Andromeda's vain mother, Queen Cassiopeia, started to believe that the kingdom's good fortune was a result of the inspired and benevolent leadership of herself and her King, not due to the kindness and magnanimity of the Olympian gods.

"We are here and now, real flesh and blood!" she would say. "The gods are nowhere to be seen!"

That's called 'hubris' - an overweening pride in one's own accomplishments, which often leads to the tragic downfall of the offender. Many characters in mythology had found a sudden death, or similar catastrophic fates, as a result of their hubris.

They had dared to compare themselves to the gods, and their punishment was often swift and severe! The gods were not to be trifled with - Cassiopeia was about to find that out.

Becoming quite full of herself, and obviously not mindful of the consequences, Cassiopeia saw fit to further offend the gods by boasting that the young maiden, her precious daughter Andromeda, was more beautiful than the Nereids, who were the daughters of the sea gods Nereus and Doris.

The ancient Greeks regarded the Nereids as marine nymphs of the Mediterranean Sea, lovely divinities that took delight in aiding sailors in distress. They had proved particularly helpful to Jason and his crew of Argonauts, while those voyagers were engaged in retrieving the priceless Golden Fleece from Colchis.

There were reported to be fifty of them, each one a ravishing beauty, although the number of Nereids varies among writers.

The Nereids resided with their father in their dwellings under the sea and they were worshipped at various places throughout ancient Greece, particularly - and understandably so - around sea port towns such as Cardamyle and on the Isthmus of Corinth.

Poseidon, god of the seas, in his wrath sent a sea monster named Cetus to ravage the land of Ethiopia as divine punishment. He had been told of Cassiopeia's foolish bragging and was furious at the conceited woman.

The Nereids existed joyfully within the sea god's domain, and Poseidon was quite fond of them. Very often the fifty stunning nymphs would escort him as he cavorted about the seas, and what a marvelous sight it was to behold!
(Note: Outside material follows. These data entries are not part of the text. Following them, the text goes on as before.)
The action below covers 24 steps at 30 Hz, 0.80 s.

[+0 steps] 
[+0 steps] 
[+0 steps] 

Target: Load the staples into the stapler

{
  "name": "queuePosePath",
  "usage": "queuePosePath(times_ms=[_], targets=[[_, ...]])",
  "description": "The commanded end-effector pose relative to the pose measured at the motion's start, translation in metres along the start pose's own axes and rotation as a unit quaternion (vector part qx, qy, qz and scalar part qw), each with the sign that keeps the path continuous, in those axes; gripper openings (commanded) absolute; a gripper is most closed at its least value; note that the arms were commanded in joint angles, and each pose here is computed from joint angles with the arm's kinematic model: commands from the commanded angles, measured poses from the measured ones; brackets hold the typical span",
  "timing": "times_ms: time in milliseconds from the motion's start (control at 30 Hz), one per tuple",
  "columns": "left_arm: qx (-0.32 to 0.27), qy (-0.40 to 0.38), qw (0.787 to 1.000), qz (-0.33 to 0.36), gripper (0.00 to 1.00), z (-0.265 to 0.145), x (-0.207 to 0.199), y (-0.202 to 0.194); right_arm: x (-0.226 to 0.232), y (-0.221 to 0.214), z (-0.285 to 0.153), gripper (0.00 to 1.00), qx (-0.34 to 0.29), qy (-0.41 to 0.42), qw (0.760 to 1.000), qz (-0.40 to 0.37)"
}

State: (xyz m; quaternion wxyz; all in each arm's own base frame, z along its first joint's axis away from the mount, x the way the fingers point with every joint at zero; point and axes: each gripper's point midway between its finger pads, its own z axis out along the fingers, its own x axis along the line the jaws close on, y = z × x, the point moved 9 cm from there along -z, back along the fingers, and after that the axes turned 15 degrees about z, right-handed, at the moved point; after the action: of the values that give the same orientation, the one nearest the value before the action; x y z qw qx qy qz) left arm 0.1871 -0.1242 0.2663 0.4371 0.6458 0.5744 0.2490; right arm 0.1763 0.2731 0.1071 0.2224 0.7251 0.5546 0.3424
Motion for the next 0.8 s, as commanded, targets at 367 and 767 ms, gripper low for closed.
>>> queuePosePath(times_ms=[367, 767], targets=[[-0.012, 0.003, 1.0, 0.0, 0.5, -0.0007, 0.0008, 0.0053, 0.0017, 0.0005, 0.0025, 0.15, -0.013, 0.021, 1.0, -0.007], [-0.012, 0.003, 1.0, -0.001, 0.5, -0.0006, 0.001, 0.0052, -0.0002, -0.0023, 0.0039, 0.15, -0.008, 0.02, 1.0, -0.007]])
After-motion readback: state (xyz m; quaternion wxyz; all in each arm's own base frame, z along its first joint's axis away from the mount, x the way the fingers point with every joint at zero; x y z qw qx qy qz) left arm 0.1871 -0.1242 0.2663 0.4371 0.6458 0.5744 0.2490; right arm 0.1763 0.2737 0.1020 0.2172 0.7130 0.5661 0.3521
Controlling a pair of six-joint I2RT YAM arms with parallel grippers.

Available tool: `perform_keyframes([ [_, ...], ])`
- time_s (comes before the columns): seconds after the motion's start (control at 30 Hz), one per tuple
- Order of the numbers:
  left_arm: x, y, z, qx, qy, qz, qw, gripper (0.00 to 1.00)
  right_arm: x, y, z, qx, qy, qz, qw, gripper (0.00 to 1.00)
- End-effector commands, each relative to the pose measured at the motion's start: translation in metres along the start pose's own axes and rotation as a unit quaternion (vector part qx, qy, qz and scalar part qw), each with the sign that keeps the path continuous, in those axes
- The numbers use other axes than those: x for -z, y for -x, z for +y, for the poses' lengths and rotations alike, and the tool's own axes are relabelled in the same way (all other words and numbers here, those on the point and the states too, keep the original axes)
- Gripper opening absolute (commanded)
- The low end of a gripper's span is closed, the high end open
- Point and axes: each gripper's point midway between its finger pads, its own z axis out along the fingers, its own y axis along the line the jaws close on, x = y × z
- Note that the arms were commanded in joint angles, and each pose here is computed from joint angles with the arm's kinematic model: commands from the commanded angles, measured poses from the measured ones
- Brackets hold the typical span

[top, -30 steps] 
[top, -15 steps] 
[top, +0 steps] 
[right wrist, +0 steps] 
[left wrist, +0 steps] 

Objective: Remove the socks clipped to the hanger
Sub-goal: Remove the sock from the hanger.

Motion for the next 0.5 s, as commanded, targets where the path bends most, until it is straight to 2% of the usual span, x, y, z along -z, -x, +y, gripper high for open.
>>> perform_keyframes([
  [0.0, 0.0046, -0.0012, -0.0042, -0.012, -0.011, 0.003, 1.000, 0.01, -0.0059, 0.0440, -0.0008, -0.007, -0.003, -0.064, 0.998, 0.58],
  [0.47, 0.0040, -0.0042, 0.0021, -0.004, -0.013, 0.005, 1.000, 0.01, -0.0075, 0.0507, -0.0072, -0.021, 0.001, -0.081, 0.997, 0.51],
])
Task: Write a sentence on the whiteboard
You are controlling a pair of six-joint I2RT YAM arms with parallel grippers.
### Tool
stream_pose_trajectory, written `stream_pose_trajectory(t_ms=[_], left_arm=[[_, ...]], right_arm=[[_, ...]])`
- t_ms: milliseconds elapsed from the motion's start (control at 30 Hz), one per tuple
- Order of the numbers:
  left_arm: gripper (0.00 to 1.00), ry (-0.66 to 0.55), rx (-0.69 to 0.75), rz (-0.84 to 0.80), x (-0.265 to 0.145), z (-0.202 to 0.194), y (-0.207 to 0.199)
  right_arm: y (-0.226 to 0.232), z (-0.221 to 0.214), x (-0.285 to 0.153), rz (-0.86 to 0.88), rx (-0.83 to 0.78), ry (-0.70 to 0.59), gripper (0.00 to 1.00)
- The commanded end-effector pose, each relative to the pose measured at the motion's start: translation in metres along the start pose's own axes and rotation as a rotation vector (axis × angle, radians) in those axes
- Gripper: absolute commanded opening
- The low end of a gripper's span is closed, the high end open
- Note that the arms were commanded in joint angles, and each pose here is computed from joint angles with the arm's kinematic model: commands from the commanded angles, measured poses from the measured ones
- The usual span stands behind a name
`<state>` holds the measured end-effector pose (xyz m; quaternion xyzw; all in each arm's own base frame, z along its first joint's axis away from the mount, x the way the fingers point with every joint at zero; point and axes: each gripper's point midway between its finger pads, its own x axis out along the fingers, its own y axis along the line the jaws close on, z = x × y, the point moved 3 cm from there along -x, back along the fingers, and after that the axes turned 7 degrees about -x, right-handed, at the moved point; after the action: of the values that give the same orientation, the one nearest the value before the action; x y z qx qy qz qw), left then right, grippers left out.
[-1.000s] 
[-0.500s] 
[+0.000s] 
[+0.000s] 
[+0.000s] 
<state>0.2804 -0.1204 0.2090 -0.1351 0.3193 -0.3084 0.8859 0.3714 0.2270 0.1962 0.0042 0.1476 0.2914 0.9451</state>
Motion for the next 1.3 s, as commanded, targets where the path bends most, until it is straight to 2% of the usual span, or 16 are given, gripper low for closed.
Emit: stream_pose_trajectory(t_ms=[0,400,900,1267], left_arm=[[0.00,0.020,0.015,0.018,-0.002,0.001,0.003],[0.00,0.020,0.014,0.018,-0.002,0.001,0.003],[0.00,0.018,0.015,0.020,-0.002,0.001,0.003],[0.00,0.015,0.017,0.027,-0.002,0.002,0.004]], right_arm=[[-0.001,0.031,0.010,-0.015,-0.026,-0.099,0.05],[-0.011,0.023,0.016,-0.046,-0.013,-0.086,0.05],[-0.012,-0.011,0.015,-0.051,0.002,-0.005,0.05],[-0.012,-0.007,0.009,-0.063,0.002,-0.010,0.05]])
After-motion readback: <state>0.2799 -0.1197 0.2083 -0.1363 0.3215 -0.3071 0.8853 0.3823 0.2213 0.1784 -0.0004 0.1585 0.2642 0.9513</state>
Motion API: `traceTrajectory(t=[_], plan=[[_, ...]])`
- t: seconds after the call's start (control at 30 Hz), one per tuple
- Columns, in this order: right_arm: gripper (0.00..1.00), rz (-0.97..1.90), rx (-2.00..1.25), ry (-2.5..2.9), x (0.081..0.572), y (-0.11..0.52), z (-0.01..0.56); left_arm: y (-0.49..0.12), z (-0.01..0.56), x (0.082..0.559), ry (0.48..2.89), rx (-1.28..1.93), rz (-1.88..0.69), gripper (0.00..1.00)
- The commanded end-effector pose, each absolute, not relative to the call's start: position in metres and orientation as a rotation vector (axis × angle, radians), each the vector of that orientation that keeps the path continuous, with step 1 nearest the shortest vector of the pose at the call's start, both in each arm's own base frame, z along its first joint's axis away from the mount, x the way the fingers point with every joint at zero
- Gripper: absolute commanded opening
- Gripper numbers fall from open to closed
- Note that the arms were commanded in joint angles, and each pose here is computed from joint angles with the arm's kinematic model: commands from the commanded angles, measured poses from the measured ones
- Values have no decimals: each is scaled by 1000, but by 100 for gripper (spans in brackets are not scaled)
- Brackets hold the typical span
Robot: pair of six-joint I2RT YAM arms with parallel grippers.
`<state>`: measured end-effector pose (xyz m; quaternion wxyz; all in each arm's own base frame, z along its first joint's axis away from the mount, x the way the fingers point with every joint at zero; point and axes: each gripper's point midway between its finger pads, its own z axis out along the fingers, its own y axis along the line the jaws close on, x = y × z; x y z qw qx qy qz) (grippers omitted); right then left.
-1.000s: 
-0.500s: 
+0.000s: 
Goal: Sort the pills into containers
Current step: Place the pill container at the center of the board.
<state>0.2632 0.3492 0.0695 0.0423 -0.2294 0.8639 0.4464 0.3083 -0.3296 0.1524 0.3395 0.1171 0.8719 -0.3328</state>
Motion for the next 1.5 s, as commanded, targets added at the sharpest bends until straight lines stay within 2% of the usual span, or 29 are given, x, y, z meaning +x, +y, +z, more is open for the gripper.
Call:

Poseidon was not about to have his beloved Nereids impudently disrespected by a mere mortal. Vain Queen Cassiopeia must be taught a lesson! Bring on Cetus!

Andromeda's mother must have been truly mad, boasting that her mortal daughter, however beautiful, was prettier than the nymphs of the sea. Poseidon would not suffer such an insult to his Nereids.

As the sea monster wreaked havoc and destruction everywhere, the desperate king assembled his wisest advisors. The oracles declared that the kingdom would only be spared if innocent Princess Andromeda were to be sacrificed to the creature Cetus.

Since it was Andromeda's beauty that had aroused her mother's conceit, only her death would appease Poseidon, and rectify the Queen's ill-advised insult to the Nereids. Even though Andromeda was an innocent and unwilling participant in this Greek tragedy, it appeared that her role was the one that would suffer the most, at the mercy of the sea monster Cetus.

Her parents felt as if they had no choice. For the sake of the kingdom and with hearts heavy, Andromeda was chained helpless to the rocks to await Cetus.

But, just as the sea-monster was about to make quick lunch of her, the hero Perseus chanced to fly by on the wondrous winged horse Pegasus.

Talk about great timing! Not a moment too soon!

Perseus had just returned from slaying the putrid Gorgon called Medusa, a hideous beast with hissing snakes for hair. She was so foul that a mere glance from her would petrify anyone unlucky enough to gaze upon her, and at once they would turn to stone.

Medusa had not always been a hideous monster; truth be told she once was a ravishing beauty herself, but through no fault of her own she had been transformed by the gods into the reviled beast. However, that's a story for another time.

Many a hero had met their sudden demise at Medusa's stare, and their petrified corpses littered her stinky lair, but Perseus had divine help. Our hero was prepared for battle!